Kinshasa, 13 mars (ACP)- Le rôle de la République démocratique du Congo dans l’exploitation des ressources naturelles en Afrique a été défendu par son délégué permanent auprès de l’Unesco, lors de l’assemblée générale du Réseau africain des réserves humaines et de la biosphère (Afrimab) tenue en Zambie, selon un communiqué parvenu vendredi l’ACP.
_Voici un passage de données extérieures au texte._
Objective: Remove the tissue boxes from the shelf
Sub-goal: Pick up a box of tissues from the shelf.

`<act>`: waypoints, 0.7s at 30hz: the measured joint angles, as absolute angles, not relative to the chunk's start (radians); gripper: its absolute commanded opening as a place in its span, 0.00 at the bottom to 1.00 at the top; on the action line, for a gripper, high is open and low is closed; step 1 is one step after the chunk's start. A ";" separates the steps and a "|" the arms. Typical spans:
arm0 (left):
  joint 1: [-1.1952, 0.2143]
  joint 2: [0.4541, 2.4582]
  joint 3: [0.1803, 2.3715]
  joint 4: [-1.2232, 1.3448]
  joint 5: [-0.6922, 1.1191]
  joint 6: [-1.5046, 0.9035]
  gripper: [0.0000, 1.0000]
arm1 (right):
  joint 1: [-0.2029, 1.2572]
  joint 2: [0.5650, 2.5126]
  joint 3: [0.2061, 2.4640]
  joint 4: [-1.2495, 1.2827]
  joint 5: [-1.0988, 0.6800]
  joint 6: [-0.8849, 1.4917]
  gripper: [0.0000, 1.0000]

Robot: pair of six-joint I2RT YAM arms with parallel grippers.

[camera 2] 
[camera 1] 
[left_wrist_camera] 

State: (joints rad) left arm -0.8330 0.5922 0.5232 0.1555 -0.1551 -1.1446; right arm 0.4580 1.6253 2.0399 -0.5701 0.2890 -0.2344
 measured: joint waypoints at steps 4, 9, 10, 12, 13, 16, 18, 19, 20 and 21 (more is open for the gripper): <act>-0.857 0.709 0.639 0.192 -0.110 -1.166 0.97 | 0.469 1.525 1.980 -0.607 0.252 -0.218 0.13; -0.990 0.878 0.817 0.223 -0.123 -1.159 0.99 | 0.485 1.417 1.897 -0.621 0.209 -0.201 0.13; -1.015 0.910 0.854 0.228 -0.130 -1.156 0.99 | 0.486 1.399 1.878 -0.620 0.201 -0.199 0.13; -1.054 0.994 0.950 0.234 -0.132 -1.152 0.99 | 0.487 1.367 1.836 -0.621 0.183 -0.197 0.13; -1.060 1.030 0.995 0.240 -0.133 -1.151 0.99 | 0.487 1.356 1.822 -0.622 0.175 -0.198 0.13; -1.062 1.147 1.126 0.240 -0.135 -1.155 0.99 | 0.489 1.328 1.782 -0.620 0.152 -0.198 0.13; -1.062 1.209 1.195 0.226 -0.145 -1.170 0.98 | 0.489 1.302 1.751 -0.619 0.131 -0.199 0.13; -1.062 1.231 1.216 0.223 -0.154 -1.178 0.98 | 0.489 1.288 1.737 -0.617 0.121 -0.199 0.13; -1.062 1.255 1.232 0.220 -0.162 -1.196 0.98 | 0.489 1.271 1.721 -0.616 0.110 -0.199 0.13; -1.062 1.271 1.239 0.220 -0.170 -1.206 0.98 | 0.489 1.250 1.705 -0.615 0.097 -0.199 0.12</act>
« Placée sous le thème : ‘‘Exploiter les ressources naturelles de l’Afrique grâce à des technologies respectueuses des écosystèmes’’, cette rencontre a été une aubaine pour le représentant de la RDC à l’UNESCO et ambassadeur en France, Émile Ngoy, d’évoquer le rôle important que joue son pays dans cet écosystème grâce à ses vastes réserves naturelles, notamment les réserves de ‘‘Yangambi’’ et de ‘‘Luki’’ », a-t-on lu.
« Des réserves essentielles pour la conservation de la biodiversité et qui offrent des opportunités pour la recherche et le développement de pratiques durables », a signifié le communiqué de l’Ambassade.
Organisée du 9 au 13 mars par le ministère zambien de la Technologie et de la Science en collaboration avec la Commission nationale zambienne pour l’UNESCO, cette assemblée générale a réuni des experts, décideurs et scientifiques pour discuter de la gestion durable des ressources, notamment l’exploitation minière dans les réserves de biosphère.
Les objectifs etaient, entre autres, de relever la nécessité de tirer parti des ressources naturelles de l’Afrique de manière responsable tout en veillant à ce que les bénéfices parviennent aux communautés locales. Mettre en avant plan l’importance des technologies respectueuses de l’écosystème pour relever les défis environnementaux.
Renforcer la comptabilité du capital naturel pour mieux comprendre la valeur des actifs naturels africains.
Promotion du développement des énergies renouvelables, notant que, bien que les énergies renouvelables représentent près de 30 % de la production mondiale d’électricité, l’Afrique ne reçoit qu’environ 2 % des investissements mondiaux en énergie propre.
Il a également souligné l’importance des technologies numériques et de l’intelligence artificielle pour améliorer la surveillance environnementale, la recherche et la prise de décision fondée sur les données.